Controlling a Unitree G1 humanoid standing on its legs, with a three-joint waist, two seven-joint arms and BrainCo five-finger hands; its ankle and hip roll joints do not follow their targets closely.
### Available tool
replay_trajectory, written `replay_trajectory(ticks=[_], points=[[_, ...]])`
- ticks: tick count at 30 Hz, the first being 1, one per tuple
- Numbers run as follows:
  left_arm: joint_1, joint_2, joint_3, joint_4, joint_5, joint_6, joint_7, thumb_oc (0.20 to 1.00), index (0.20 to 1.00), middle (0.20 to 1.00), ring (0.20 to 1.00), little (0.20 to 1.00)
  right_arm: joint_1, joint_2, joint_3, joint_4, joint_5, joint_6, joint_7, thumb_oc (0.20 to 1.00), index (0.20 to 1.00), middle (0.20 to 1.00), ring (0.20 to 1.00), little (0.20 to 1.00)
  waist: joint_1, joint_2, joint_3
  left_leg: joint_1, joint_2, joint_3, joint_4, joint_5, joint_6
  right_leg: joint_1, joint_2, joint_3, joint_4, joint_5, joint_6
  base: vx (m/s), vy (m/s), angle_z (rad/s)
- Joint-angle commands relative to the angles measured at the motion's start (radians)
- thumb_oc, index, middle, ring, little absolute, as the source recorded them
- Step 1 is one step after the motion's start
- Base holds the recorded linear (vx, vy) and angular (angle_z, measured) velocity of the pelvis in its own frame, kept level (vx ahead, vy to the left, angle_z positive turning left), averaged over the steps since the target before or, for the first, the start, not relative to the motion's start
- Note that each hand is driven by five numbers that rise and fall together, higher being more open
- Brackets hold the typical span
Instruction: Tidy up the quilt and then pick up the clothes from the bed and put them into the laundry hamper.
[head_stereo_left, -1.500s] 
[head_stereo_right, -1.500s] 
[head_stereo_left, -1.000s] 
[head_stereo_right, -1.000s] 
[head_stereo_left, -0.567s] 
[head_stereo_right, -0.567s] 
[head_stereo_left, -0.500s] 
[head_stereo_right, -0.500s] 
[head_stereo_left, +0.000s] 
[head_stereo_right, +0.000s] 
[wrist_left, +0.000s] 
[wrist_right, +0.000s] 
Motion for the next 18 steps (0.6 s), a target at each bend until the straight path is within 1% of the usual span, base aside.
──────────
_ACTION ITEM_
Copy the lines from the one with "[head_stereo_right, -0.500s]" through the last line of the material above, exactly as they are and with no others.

_WRITTEN ANSWER_
[head_stereo_right, -0.500s] 
[head_stereo_left, +0.000s] 
[head_stereo_right, +0.000s] 
[wrist_left, +0.000s] 
[wrist_right, +0.000s] 
Motion for the next 18 steps (0.6 s), a target at each bend until the straight path is within 1% of the usual span, base aside.

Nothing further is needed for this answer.